El reacomodo en la arena política dentro del periodo que arrancó durante el derrocamiento del dictador Alfredo Stroessner posicionó a dos archirrivales en una evolución lógica en la angurria de poder: Luis María Argaña y Lino César Oviedo, ambos con aspiraciones presidenciales en medio aún del fragor de aquella noche del 2 de febrero de 1989, cuando una nueva era emergía en el país, tutelada –eso sí– por el partido del poder.
Esa década previa a los sucesos de la plaza frente al Congreso, en que los francotiradores se ensayaban desde las azoteas cercanas hacia jóvenes y trabajadores, había sido la antesala de las polarizaciones cada vez más crispadas en la puja por los cargos más relevantes de la administración del Estado, y la repartija de los recursos públicos.
Las familias y sectores privilegiados y favorecidos durante el régimen anterior se disputaban espacios en una transición que iba aminorando paulatinamente el poder de las botas, y los grandes negociados transformaban el rostro de los protagonistas, muchos de ellos outsiders bien prendidos a los estamentos de decisión, y que veían al Estado como el gran botín a conquistar; seudoempresarios acaudalados, barones de Itaipú, vividores de la triangulación y acólitos del mandamás de turno.
Paraguay comenzaba a transitar el derrotero de la reintegración al concierto de naciones; había que avanzar en el saneamiento de las instituciones y lavar la fea imagen en torno a violación de todos los derechos hasta 1989; además de reestructurar las bases de una economía más transparente, que amainara la especulación, la doble contabilidad y el contrabando.
El enfrentamiento entre dos orientaciones adversas en el estamento del poder –el llamado neostronismo o argañismo versus el ala emergente con poder de fuego real, liderado por el general Lino Oviedo– sumió al país en idas y venidas, amenazas de reacción furibunda mediante eventuales revoluciones armadas e inestabilidad constante. El Congreso, ¡cuándo no!, fue el catalizador de las rencillas intestinas hasta que se llegó a un punto de no retorno.
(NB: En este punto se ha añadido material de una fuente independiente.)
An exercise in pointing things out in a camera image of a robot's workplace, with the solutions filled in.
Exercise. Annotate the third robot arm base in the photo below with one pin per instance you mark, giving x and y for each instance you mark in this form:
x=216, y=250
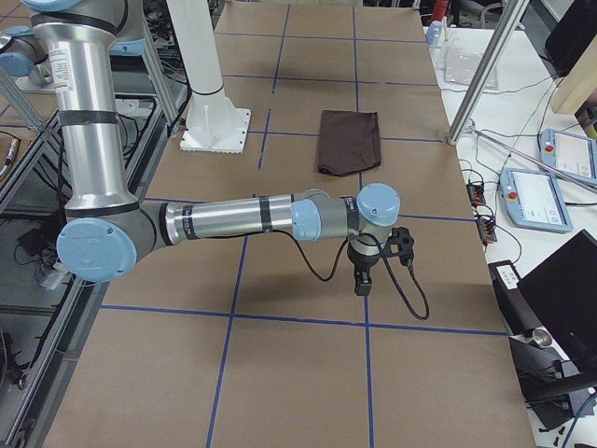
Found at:
x=23, y=55

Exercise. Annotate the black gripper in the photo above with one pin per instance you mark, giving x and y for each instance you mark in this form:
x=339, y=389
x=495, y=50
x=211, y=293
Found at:
x=361, y=264

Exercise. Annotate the aluminium frame post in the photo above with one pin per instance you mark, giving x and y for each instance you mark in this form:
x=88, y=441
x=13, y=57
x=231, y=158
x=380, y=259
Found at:
x=506, y=26

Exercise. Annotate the black camera stand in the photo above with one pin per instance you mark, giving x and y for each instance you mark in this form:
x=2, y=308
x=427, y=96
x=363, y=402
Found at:
x=536, y=361

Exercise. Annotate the near teach pendant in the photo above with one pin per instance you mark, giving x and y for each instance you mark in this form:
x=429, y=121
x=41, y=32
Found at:
x=534, y=201

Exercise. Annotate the aluminium frame rack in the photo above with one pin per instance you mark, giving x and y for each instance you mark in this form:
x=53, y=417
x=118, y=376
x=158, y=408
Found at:
x=47, y=313

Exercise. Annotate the dark brown t-shirt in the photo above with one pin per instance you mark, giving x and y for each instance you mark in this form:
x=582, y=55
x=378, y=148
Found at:
x=349, y=142

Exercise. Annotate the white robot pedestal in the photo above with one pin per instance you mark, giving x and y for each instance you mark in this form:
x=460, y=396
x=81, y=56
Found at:
x=213, y=123

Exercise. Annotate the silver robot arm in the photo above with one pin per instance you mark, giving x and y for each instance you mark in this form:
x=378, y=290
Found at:
x=110, y=223

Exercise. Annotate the far teach pendant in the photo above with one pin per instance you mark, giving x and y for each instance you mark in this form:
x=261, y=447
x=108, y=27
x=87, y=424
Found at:
x=570, y=153

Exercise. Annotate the black monitor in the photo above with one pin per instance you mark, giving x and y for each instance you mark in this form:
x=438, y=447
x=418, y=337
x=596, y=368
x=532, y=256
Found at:
x=561, y=291

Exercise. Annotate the teach pendant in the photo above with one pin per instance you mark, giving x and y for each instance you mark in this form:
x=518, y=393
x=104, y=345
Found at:
x=534, y=201
x=570, y=153

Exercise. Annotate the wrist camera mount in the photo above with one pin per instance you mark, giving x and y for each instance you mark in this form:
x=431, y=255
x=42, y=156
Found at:
x=401, y=244
En aquel marzo, hace 25 años, estaba prevista la tradicional marcha campesina. Esta reclamaba a los gobiernos mayor asistencia hacia el ámbito rural olvidado por las administraciones centrales. Se amaneció el 23 de ese mes con la noticia de un magnicidio (habían asesinado a Argaña en plena calle) y la reacción ciudadana, con apoyo de los labriegos, no tardó en hacer presencia.
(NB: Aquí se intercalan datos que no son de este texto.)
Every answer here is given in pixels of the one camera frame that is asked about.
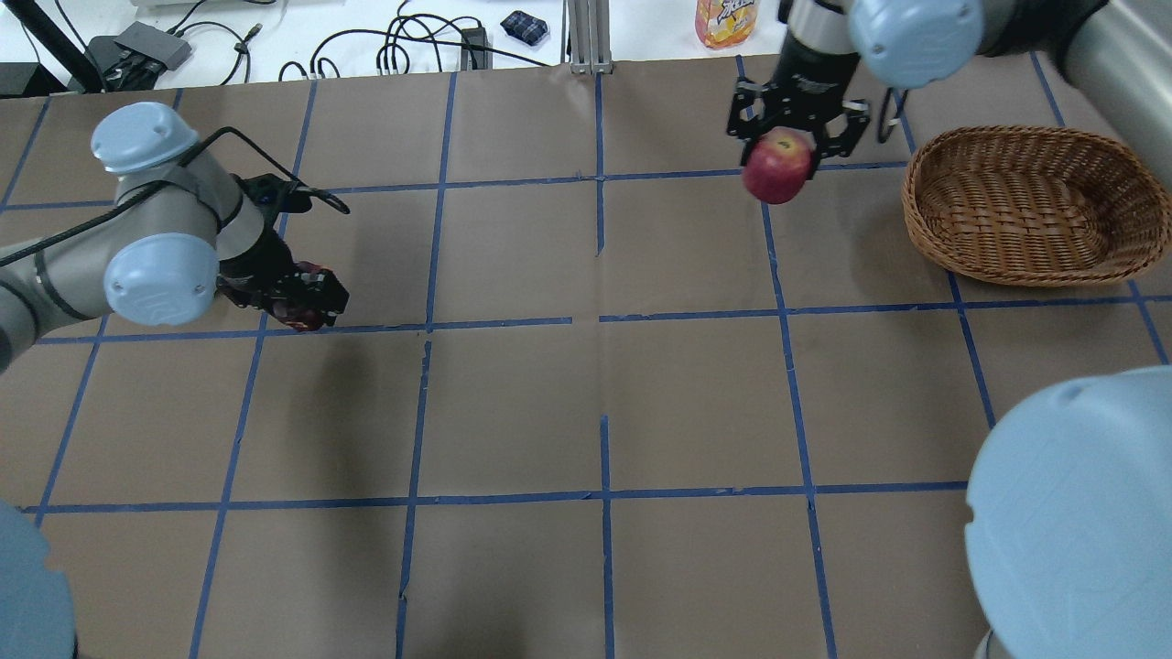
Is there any red yellow apple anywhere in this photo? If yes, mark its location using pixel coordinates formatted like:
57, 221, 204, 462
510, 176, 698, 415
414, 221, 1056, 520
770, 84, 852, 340
741, 125, 815, 205

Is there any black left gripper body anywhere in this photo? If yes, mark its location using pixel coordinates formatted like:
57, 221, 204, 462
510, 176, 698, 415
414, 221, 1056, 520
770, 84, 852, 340
218, 233, 349, 324

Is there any aluminium frame post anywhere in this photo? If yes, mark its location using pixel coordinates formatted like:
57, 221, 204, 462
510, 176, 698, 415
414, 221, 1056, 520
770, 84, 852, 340
564, 0, 613, 75

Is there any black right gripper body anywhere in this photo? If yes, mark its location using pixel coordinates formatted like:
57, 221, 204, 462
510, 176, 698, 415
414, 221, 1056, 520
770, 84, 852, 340
727, 46, 872, 174

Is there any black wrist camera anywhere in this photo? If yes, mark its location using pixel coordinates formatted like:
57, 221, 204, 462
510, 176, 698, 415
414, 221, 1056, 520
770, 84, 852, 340
237, 174, 311, 226

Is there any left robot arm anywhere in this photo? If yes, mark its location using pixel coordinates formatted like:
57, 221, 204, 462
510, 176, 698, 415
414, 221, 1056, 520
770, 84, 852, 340
1, 102, 349, 371

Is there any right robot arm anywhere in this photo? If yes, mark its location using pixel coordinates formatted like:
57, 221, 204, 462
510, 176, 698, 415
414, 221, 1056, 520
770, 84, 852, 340
727, 1, 1171, 183

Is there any orange juice bottle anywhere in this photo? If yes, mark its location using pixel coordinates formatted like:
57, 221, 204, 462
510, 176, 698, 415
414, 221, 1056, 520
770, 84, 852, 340
694, 0, 759, 50

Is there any wicker basket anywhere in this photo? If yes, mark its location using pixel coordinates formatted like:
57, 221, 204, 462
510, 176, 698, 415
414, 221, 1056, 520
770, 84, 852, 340
902, 125, 1171, 288
Esas jornadas álgidas frente a las plazas del Congreso no conocieron parangón, posteriormente, porque se trataba de enfrentar las balas solo con el pecho de jóvenes soñadores, al tiempo de la rápida maquinación de las cúpulas para afianzar el poder de los neostronistas, a quienes les habían sido arrebatadas momentáneamente las riendas del poder, mediante la elección de Raúl Cubas para presidente, el “hermano siamés” de Oviedo, meses antes.
Al luto de las muertes le siguió la renuncia de Cubas, su exilio en Brasil y el encumbramiento de Luis González Macchi como nuevo mandatario, con tono de arreglo sombrío, para finalizar su administración con un default selectivo (cesación de pagos de algunas cuentas).
El Marzo Paraguayo fue la gran bisagra entre aquel estilo de arrebatar el poder mediante las armas y una tendencia más eufemística, traducida en la presión de grupos económicos y los arreglos bajo la mesa, con el aditivo más reciente de un afianzamiento de la narcopolítica como factor dominante en las altas decisiones.